Focusing on quality products has its risks. Urban Girl ordered high quality warm hats; however, they were only able to sell two pieces over the winter. The problem, explained Timsina, is that various manufacturers in China make replicas of a foreign product using its image. Then they use that image for marketing, but the product quality and price vary across manufacturers. Customers, therefore, wondered why Urban Girl was selling a product for a higher amount than what they had seen in other places.
Failures such as this are a big part of the learning process. “If a plan fails, we don’t give up. We move on to other plans and strategies,” Timsina clarified. “Other companies, once they fail, seem to give up.” When Urban Girl started, other online stores opened as well. Overtime, those companies faded out or aren’t doing well. Acharya and Timsina attribute Urban Girl’s ongoing existence to their persistence and strategic thinking. Instead of focusing solely on profit, Urban Girl’s energy has been devoted to building a community on Facebook.
Some of the ways Urban Girl is building this community are through group contests that included a soccer match and being a platform on which customers’ fashion photos could be shared.

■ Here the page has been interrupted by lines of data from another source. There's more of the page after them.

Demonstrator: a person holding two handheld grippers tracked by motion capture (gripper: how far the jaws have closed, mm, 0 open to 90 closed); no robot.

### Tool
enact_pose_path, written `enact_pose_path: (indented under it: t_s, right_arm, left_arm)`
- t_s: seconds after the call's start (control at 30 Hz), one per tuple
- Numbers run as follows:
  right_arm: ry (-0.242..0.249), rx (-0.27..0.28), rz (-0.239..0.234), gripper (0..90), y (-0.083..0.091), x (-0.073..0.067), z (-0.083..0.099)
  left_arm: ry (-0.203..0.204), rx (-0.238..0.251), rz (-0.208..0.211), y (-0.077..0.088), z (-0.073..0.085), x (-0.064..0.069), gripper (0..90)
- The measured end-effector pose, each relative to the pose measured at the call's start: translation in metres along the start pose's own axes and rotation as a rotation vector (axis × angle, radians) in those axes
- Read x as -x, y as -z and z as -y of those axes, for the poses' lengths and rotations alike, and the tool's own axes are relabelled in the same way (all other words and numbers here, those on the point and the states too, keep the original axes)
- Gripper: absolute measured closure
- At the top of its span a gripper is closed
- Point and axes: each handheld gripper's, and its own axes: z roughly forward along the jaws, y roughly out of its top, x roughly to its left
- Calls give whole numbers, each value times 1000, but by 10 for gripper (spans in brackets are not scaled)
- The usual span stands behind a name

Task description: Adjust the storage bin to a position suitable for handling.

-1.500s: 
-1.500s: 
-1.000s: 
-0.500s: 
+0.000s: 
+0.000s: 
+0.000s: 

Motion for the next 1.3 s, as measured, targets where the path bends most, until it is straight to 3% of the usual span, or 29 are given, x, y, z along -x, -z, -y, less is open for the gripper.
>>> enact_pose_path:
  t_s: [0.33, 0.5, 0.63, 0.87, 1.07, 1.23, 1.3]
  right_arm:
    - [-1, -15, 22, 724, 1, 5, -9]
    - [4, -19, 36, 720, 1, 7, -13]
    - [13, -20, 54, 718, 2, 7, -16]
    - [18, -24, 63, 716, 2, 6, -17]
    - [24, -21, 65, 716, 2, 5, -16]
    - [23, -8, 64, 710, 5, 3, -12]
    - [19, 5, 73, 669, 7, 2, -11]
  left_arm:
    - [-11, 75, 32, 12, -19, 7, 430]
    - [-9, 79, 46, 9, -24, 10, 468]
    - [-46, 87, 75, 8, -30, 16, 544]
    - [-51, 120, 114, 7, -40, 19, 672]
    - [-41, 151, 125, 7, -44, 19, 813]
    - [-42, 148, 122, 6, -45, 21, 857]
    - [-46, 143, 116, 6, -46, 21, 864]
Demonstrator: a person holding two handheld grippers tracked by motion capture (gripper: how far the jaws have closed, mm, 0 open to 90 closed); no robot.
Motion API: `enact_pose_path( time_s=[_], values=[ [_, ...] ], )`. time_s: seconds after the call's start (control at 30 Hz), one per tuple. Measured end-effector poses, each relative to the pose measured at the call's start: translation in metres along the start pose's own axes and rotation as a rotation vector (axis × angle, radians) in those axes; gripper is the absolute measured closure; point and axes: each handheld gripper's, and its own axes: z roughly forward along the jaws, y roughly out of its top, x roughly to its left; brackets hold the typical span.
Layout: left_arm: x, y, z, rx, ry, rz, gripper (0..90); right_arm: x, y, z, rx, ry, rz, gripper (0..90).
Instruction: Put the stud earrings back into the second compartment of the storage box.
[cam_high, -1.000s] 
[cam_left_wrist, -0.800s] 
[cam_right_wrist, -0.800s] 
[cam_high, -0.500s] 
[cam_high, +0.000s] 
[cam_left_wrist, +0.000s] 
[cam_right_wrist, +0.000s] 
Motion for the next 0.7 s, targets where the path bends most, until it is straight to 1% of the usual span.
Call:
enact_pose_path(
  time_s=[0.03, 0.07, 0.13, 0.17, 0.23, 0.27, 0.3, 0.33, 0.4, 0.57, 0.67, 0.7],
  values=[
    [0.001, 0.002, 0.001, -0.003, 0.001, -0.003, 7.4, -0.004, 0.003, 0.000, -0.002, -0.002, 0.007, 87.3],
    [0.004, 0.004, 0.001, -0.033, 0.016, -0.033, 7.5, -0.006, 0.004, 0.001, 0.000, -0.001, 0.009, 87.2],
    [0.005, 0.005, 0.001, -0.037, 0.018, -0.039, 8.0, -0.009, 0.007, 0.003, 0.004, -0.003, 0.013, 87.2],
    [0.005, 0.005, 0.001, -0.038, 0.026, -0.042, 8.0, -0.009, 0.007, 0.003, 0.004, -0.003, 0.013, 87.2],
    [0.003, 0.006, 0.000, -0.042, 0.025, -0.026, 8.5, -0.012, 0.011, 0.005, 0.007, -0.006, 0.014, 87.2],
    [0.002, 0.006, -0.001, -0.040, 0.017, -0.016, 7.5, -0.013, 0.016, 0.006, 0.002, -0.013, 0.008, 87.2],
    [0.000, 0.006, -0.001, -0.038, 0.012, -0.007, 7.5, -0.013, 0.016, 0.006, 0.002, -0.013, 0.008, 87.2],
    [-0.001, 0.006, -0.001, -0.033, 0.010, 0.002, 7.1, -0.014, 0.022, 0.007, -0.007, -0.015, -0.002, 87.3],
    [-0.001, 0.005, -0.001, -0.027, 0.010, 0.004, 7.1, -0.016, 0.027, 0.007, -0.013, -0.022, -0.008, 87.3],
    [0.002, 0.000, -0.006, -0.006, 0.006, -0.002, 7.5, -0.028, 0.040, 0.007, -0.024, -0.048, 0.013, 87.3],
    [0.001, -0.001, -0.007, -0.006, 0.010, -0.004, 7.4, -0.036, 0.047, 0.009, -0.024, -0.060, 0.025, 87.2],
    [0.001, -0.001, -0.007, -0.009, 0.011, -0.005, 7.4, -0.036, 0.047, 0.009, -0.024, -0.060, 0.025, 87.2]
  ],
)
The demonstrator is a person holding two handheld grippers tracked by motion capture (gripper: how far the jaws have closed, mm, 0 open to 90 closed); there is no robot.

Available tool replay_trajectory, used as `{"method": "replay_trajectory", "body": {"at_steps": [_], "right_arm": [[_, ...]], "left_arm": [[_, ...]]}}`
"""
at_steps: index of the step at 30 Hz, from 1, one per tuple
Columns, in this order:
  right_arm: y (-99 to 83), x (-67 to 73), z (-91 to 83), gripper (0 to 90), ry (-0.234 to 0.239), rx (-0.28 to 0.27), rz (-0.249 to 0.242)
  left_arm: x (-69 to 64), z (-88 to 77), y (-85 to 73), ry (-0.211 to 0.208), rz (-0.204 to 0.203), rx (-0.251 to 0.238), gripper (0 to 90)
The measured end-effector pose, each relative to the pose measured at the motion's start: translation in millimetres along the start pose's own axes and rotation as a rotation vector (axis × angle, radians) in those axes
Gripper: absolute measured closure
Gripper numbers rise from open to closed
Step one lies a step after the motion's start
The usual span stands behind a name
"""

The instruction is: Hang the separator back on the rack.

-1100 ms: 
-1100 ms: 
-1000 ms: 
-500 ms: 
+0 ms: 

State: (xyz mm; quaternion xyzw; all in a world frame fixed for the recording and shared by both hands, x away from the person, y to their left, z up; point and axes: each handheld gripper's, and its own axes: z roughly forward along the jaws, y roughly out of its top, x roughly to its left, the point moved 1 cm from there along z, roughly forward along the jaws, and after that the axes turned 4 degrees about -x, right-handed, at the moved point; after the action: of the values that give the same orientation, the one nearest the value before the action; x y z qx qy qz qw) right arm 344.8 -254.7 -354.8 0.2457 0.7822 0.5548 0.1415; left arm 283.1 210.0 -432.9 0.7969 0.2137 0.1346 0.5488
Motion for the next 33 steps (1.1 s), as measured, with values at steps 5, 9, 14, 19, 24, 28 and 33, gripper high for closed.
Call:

While Facebook’s advantage is its ability to bring together a large number of people, it does have its down side. Orders are made through messages and comments, which can be hard to process for a company that gets orders worth Rs 20,000 a day. On a website, Urban Girl consumers could fill out an order form. A website, which the company is planning to launch soon, could also better organize products. Instead of having to look through albums on Facebook, customers could browse through categories and be recommended with similar items. However, Urban Girls worries that because the products become sold out very quickly, the website will have to be constantly updated to reflect availability.
Whether Urban Girl uses Facebook solely or also incorporates a website, as an online company it has to provide around-the-clock service. “We have to work from the moment we wake up until our customers go offline at night,” Timsina explained.
The high interactivity that Facebook delivers also means that Urban Girl staff has to be on guard all the time. Acharya and Timsina therefore advise entrepreneurs to use Facebook the way
Urban Girl has only if it can provide exceptional service, give their time, and have patience. Using the social media platform so heavily doesn’t mean just responding to messages and comments; one needs to be aware of what’s going on in the social media world. Urban Girl monitors businesses’ pages to see how other companies are doing so it can continually improve itself. Acharya and Timsina are planning to combine this analytic ability with their experience to provide social media consultations to other companies.
They have seen how much the right use of social media, along with a focus on exceptional customer service, can help entrepreneurs thrive. But Nikita Acharya and Kiran Timsina do not credit themselves. They are thankful to their customers, with whom they feel a personal attachment. ”Sometimes, I think wow, what a wonderful community of girls we’ve found,” Acharya divulged. “We’re moving forward because of these girls.”